> AVAILABLE DATA

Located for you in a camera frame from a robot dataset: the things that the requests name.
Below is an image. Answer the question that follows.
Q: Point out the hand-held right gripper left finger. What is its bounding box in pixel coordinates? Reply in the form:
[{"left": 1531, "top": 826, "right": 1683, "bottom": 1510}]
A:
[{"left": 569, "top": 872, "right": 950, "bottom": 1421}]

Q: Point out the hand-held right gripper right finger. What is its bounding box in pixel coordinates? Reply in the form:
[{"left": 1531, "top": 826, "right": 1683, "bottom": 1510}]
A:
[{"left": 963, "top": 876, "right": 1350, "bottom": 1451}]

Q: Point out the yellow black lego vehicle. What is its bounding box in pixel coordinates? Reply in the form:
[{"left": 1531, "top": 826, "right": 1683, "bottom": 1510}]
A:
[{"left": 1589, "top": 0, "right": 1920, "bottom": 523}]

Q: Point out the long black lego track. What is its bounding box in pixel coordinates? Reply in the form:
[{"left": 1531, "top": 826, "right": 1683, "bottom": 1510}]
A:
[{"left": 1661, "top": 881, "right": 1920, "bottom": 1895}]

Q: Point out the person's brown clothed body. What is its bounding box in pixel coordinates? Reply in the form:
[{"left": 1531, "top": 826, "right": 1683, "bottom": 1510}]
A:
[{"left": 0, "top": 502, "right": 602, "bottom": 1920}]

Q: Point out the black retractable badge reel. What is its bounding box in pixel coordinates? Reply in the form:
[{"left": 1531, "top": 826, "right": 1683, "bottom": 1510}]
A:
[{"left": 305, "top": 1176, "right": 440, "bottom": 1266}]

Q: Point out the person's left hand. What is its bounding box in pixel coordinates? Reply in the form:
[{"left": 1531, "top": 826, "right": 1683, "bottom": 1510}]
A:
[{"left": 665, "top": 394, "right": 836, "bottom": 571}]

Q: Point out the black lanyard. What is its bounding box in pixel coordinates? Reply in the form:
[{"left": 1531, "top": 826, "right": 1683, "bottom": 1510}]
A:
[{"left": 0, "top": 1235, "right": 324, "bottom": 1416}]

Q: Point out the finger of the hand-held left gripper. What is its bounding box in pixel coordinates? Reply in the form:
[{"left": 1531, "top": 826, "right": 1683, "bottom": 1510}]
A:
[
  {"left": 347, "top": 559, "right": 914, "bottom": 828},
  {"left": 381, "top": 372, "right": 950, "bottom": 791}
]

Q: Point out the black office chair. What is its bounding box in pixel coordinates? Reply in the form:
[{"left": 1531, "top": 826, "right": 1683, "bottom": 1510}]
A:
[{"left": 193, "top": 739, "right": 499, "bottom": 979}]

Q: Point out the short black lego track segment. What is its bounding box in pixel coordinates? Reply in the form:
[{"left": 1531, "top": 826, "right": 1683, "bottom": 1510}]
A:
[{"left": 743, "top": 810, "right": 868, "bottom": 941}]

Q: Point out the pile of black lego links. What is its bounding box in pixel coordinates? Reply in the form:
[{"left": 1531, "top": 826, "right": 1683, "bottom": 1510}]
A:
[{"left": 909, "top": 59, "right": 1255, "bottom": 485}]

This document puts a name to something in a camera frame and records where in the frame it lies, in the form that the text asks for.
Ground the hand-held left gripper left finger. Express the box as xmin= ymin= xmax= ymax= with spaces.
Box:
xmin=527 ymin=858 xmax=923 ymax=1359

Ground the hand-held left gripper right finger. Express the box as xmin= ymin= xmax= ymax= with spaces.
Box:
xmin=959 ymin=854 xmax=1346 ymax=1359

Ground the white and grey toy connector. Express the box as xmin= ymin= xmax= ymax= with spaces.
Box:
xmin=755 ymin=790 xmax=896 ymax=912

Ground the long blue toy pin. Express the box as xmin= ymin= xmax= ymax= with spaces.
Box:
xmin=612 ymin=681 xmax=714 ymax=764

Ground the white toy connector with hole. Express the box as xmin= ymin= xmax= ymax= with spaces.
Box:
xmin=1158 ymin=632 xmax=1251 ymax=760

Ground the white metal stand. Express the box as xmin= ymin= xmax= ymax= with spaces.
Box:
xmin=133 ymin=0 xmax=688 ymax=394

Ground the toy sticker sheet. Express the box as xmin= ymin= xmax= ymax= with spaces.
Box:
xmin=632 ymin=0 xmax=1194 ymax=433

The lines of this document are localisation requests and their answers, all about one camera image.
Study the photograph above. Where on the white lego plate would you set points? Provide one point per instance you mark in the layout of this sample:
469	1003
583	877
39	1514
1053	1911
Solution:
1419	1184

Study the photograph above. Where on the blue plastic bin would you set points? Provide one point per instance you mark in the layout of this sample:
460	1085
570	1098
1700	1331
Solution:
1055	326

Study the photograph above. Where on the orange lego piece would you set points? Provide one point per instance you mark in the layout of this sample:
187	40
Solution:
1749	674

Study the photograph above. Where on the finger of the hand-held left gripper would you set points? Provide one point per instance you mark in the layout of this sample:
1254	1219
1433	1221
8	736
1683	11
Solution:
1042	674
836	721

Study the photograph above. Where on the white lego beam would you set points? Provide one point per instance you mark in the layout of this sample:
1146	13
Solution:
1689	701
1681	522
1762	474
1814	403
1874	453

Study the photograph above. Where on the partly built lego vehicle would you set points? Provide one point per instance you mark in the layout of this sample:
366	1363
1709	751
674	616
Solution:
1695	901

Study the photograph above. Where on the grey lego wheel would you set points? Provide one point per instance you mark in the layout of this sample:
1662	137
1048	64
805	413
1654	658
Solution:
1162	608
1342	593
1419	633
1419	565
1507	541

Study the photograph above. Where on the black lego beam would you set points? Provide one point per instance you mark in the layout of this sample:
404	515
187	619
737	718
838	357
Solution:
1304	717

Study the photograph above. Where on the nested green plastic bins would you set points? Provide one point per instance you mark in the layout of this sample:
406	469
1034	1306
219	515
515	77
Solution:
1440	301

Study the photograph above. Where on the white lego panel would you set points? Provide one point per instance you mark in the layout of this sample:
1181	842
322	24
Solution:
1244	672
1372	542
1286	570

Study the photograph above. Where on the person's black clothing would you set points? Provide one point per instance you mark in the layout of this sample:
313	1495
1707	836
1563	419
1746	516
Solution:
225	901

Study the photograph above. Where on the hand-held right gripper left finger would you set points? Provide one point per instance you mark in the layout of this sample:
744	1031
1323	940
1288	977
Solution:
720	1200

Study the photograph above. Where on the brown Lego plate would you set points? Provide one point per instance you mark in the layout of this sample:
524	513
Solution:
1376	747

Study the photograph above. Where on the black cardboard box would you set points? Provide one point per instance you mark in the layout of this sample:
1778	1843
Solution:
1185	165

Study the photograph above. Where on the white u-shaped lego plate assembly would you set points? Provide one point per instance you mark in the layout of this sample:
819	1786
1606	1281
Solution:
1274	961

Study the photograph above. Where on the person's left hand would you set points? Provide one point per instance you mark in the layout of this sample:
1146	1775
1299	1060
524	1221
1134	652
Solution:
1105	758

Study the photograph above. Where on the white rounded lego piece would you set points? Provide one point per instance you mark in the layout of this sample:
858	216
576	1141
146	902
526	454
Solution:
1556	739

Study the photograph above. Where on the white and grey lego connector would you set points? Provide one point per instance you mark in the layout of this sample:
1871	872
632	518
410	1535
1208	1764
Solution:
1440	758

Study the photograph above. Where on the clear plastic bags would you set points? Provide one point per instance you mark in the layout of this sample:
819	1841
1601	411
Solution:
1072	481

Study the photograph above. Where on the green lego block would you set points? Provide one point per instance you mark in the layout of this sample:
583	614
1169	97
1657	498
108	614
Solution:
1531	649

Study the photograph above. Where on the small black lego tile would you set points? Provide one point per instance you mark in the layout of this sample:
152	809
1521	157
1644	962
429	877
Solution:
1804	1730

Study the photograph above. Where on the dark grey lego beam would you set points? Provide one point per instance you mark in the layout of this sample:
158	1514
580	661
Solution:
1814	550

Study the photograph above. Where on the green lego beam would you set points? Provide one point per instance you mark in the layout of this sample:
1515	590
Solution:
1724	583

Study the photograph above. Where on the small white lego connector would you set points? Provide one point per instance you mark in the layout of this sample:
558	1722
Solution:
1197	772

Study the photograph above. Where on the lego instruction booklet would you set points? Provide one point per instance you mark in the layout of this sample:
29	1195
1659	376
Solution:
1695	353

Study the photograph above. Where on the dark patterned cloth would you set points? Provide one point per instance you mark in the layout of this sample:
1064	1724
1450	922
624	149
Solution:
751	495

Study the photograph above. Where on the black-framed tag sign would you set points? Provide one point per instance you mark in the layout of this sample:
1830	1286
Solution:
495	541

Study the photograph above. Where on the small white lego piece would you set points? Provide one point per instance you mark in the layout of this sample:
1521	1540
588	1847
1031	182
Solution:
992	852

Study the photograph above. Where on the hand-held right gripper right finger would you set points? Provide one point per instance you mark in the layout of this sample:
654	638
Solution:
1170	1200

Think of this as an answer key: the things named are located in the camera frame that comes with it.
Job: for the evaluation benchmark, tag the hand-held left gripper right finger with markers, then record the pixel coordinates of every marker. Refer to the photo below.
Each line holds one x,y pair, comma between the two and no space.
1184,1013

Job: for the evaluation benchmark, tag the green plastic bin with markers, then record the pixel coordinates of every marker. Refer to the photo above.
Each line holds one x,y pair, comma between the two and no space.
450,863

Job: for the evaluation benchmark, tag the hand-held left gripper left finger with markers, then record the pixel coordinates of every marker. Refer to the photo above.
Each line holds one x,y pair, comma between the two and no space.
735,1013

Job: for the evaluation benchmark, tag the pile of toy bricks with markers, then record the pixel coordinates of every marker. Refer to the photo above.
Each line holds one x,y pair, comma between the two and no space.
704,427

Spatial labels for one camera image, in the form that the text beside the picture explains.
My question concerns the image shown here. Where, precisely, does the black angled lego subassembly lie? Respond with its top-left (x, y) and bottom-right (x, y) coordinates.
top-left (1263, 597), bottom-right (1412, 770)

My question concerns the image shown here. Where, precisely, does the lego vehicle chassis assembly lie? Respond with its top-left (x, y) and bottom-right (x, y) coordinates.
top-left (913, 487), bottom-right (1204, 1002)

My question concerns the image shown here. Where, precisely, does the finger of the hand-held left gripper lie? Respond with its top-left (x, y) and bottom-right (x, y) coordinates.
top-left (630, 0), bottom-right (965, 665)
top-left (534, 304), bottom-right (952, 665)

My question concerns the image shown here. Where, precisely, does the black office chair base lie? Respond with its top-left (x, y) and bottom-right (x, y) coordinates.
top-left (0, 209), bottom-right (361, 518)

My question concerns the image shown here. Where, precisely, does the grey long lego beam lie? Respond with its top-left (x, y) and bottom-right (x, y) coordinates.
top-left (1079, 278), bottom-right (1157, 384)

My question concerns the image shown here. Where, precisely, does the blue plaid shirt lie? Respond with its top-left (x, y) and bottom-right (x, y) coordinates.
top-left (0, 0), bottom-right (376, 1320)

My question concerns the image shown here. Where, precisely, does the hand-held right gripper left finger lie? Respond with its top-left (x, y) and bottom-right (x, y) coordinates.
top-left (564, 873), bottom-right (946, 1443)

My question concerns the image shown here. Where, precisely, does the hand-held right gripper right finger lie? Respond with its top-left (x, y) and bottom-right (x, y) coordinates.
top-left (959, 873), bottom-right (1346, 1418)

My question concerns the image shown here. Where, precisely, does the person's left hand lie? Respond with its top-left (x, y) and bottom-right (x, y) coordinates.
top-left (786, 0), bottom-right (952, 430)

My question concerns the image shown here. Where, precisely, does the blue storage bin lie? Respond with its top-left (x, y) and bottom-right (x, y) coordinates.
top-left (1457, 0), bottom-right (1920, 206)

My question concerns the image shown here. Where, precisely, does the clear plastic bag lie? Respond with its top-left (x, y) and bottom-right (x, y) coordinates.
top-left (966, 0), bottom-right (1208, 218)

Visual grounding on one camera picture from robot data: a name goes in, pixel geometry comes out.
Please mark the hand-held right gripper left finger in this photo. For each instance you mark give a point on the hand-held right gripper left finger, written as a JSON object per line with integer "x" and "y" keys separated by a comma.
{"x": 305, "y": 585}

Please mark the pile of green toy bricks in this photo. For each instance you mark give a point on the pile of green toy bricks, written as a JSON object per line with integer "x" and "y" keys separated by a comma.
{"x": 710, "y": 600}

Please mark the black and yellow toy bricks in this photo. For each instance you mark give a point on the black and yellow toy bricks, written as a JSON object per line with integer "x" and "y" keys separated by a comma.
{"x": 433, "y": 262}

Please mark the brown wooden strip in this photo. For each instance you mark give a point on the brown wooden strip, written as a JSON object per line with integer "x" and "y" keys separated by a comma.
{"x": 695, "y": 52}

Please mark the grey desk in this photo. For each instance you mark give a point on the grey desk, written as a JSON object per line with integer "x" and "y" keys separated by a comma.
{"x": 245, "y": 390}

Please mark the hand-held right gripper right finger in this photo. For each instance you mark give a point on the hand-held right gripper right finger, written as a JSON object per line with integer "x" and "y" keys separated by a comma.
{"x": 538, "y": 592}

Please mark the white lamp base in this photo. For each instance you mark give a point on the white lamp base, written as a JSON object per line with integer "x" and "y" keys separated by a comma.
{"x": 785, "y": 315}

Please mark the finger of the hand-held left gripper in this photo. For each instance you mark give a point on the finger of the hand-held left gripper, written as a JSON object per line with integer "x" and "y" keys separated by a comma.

> EXERCISE DESCRIPTION
The expected response is the material above given again line by line, from its first line to the line holding "Q: Point out the hand-held right gripper left", inclusive.

> EXERCISE RESPONSE
Located for you in a camera frame from a robot dataset: the things that the requests name.
Below is an image. Answer the question that follows.
Q: Point out the hand-held right gripper left finger. What is its bounding box in pixel coordinates? Reply in the form:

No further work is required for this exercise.